All commonly used steel, cast and sinter materials can be treated. Non-alloy steels and low and medium-alloy steels are also suitable. High-alloy steels with over 13% chromium are only suitable to a limited extent because of their surface passivity. Nitride forming elements such as aluminium, vanadium, chromium and titanium are responsible for the increase in hardness within the diffusion zone.


The process provides abrasive wear resistance as a result of the high surface hardness achieved and also adhesive wear resistance which results from the characteristics of the compound layer and its ability to maintain a lubricant film.

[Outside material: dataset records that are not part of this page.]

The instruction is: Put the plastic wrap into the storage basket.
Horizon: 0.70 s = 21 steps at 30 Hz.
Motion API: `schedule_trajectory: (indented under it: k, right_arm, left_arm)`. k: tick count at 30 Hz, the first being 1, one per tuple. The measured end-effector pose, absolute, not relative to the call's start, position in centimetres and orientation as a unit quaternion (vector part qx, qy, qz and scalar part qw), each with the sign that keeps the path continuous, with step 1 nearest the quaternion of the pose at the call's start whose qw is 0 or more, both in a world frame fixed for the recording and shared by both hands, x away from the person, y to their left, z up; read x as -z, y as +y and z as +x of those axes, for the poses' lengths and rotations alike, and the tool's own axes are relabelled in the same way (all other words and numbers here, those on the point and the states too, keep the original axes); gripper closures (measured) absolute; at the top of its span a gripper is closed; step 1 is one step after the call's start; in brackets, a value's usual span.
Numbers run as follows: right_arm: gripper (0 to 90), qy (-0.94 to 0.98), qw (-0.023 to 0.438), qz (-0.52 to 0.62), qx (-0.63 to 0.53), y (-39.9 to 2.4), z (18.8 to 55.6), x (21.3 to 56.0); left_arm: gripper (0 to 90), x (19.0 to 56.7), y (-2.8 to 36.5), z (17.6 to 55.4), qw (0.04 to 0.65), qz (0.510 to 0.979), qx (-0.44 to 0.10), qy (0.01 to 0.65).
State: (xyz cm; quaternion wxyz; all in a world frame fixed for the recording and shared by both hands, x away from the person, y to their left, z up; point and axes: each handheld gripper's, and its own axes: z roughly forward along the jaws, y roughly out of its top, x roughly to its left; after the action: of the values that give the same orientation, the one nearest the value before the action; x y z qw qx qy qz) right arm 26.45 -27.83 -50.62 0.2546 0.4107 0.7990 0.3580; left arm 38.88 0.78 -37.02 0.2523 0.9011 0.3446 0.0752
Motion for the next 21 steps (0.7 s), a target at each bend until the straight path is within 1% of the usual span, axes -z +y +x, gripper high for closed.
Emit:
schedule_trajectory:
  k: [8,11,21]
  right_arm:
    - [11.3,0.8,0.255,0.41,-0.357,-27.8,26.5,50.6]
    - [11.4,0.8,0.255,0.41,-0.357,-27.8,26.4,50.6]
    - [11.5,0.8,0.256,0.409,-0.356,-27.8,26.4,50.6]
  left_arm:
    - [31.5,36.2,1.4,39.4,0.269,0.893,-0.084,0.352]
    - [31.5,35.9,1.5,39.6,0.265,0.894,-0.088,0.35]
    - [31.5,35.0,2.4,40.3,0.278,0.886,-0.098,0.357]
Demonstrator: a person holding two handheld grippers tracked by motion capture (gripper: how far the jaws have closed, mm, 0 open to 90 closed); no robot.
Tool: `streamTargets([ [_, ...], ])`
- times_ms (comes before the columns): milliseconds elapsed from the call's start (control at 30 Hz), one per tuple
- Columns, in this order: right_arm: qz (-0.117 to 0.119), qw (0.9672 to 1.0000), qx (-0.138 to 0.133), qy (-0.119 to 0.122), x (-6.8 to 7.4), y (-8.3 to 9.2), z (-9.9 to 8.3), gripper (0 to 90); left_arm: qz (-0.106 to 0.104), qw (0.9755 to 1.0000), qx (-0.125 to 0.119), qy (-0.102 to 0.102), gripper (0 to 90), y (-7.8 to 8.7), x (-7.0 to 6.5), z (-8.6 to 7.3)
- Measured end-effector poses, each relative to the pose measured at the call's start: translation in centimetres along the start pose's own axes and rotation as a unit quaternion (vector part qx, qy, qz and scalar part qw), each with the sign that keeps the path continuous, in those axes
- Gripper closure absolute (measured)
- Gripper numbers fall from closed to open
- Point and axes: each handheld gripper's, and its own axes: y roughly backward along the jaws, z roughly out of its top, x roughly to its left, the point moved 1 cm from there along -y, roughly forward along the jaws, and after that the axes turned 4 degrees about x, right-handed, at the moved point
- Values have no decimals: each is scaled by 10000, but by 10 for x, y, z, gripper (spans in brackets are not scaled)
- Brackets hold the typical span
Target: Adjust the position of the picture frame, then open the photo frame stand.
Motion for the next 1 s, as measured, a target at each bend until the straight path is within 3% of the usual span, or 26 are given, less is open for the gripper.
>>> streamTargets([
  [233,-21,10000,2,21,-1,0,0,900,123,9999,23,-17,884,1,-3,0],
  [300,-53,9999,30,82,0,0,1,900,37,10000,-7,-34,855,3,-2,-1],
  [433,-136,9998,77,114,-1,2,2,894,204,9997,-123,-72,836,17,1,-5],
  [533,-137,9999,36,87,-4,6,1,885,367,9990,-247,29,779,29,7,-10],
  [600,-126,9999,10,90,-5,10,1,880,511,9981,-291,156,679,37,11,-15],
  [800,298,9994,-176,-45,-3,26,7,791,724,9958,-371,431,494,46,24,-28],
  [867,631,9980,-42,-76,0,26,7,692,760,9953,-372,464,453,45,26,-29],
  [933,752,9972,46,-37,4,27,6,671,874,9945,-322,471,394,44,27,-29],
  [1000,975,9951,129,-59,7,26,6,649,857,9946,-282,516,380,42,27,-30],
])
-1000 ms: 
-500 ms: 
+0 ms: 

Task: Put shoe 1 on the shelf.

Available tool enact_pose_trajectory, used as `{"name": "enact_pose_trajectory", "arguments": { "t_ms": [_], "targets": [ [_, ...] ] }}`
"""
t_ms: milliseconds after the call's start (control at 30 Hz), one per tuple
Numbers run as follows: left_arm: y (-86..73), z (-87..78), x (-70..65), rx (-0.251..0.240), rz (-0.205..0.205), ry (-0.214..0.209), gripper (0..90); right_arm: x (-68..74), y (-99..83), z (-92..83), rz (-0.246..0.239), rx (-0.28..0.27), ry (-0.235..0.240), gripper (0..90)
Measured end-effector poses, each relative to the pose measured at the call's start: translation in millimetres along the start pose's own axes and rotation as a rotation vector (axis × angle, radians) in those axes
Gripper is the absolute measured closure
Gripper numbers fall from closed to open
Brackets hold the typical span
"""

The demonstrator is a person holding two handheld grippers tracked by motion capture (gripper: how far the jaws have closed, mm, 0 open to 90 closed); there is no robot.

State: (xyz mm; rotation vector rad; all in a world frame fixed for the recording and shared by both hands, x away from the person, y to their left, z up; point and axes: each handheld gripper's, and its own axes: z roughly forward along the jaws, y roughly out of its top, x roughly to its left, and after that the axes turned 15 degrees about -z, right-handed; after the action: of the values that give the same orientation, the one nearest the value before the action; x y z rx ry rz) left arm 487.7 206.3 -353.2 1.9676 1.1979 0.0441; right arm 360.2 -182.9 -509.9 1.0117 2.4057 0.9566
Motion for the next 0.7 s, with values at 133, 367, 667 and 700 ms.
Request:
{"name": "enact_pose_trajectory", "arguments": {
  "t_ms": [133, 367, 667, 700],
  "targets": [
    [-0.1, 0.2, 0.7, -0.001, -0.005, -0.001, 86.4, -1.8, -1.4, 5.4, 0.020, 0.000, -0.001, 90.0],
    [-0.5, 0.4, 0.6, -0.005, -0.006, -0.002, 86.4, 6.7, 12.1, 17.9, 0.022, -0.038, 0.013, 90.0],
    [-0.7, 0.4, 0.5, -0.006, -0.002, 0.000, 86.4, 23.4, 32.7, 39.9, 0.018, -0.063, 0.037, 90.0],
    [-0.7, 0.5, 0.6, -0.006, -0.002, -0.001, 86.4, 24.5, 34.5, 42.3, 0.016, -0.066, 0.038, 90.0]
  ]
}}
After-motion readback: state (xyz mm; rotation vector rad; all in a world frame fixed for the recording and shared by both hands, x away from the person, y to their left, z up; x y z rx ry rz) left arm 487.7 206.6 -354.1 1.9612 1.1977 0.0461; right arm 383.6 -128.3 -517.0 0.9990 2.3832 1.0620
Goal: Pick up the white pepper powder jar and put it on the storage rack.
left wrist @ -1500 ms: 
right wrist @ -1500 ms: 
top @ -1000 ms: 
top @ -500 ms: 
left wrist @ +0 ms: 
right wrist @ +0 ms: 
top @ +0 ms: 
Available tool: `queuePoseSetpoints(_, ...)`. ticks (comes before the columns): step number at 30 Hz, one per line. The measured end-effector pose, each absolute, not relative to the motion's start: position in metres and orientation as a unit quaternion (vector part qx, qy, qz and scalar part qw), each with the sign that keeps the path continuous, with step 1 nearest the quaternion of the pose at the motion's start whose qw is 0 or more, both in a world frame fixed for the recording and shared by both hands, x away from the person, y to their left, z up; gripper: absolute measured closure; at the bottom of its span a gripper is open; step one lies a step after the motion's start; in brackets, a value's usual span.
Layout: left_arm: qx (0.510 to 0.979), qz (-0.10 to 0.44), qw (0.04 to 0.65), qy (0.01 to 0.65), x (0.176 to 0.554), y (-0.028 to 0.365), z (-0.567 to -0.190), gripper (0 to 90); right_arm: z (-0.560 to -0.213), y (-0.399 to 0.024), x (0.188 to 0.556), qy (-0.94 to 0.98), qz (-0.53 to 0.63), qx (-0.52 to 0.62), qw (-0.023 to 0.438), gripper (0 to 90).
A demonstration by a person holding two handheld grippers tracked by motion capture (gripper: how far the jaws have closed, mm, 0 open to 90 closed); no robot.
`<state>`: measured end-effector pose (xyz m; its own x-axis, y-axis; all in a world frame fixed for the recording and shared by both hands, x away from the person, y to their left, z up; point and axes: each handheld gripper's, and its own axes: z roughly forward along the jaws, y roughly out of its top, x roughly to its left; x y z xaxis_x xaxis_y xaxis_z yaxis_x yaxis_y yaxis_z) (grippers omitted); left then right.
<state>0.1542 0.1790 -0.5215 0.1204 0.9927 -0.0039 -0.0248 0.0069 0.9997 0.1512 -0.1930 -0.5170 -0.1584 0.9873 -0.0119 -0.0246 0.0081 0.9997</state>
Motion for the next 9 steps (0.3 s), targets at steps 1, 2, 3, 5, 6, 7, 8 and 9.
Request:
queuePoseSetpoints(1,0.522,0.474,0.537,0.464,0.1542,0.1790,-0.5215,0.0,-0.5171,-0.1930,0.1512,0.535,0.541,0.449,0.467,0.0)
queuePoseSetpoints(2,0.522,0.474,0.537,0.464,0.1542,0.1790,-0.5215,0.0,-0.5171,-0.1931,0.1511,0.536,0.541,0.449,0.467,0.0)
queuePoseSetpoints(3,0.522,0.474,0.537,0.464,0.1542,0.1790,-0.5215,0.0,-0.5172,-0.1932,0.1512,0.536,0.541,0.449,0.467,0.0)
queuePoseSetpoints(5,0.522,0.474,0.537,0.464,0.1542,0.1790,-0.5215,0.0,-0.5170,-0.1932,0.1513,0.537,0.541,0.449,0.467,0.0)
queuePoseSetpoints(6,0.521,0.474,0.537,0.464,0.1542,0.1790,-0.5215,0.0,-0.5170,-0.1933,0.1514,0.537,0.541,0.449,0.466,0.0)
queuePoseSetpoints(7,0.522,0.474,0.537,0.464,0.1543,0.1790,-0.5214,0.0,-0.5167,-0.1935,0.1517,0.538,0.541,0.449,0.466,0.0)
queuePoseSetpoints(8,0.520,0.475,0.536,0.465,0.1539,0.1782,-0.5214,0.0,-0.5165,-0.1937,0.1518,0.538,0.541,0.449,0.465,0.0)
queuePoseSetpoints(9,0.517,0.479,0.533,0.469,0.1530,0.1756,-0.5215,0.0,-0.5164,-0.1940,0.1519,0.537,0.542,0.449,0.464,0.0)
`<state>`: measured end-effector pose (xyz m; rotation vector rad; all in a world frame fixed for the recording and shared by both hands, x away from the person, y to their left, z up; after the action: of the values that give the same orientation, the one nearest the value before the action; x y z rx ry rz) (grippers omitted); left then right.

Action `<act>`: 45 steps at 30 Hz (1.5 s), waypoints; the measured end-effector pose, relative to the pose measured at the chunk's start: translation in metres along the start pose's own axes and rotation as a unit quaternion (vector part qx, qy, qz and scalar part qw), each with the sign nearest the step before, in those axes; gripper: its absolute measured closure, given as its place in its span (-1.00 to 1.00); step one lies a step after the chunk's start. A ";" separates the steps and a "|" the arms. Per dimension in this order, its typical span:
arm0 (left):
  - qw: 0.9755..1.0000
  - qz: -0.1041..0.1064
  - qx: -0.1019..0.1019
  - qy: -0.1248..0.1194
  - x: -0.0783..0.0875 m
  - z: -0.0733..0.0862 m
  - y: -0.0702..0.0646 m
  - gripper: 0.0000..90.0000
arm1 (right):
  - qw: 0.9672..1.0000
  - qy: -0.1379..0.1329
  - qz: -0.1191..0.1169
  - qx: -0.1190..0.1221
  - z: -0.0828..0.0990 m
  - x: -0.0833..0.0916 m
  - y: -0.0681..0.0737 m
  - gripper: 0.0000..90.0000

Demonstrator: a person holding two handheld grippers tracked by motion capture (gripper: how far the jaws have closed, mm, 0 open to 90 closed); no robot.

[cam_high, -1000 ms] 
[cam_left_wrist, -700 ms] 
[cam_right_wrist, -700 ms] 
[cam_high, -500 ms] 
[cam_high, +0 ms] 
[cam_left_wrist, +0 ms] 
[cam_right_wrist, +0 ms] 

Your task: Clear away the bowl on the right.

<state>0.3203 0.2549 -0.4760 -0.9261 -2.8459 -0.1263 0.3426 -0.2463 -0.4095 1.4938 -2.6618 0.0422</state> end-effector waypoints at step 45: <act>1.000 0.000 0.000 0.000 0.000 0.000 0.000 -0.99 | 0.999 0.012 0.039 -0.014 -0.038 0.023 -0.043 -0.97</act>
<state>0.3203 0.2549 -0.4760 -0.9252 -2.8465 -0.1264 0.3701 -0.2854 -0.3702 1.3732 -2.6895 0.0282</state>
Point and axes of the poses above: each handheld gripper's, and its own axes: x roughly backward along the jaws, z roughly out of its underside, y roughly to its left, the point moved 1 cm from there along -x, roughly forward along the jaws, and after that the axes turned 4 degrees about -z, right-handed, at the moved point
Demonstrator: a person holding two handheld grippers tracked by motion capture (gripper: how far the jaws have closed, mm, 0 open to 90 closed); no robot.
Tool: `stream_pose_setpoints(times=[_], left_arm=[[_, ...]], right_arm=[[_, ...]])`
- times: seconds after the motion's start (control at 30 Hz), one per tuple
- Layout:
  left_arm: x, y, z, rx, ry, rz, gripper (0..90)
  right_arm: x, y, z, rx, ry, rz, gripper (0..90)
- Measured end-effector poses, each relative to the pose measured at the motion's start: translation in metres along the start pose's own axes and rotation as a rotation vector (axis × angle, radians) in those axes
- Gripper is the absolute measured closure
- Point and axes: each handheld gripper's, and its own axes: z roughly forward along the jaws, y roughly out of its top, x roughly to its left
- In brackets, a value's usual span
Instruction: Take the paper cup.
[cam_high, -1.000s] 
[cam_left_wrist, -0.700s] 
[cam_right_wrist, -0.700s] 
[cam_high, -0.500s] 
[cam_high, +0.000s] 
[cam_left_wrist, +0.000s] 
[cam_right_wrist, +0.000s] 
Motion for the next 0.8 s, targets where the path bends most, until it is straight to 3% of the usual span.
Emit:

The following improvements in properties can be achieved with nitriding and nitrocarburising:

  • high surface hardness
  • high resistance to adhesive wear
  • reduction of the friction coefficients
  • increase in corrosion resistance
  • high temperature strength (up to 500 °C)
  • high resistance to abrasion
  • good dimensional and shape accuracy
  • aesthetically pleasing finish
  • improvement in bending fatigue resistance


Nitriding and nitrocarburising are functional treatments for various components in many industrial sectors:

  • mechanical engineering in general
  • valves and fittings
  • the automotive sector
  • fastening technology
  • mining
  • printing machinery construction
  • railway technology
  • electronics/electrical engineering
  • domestic appliances
  • hydraulic and pneumatic industry
  • medical technology
  • textile machinery construction
  • defence technology
  • tool manufacture
  • cement industry
  • plastics processing moulds
  • aluminium forming pressure casting dies, extrusion dies
  • paper manufacturing and recycling
  • plastics recycling etc.


  • The tools and components should be metallic shining and free of oxidation and corrosion
  • The bores must be free from lubrication and cooling liquids, lacquers or plastic residue
  • For the partial nitriding please attach a drawing where you please indicate, which parts have to be nitrided
  • In your order you should mention the tensile strength and the lowest tempering temperature
  • Please indicate the exact description of the material and the requested nitride case depth.
  • Please use brazing filler metal only with melting temperatures above 800°C
  • Already at an angle of < 90 ° the edges are bulging


The result of the plasma nitriding or plasma nitrocarburising process is increased surface hardness and wear resistance, lower wear coefficient, increased fatigue resistant, ductility, increased corrosion resistant, resulting with many times increased tool life of the machine parts or tools. If during this technological process is putted O2 IN SITU on the surface are formed oxynitrides and oxynitrocarborides except nitrides or nitrocarborides which results in additional increasing of all surface characteristics mentioned above, especially the corrosion resistance. Oxynitriding and oxynitrocarburising are original plasma techniques, developed by Plasma D.O.O.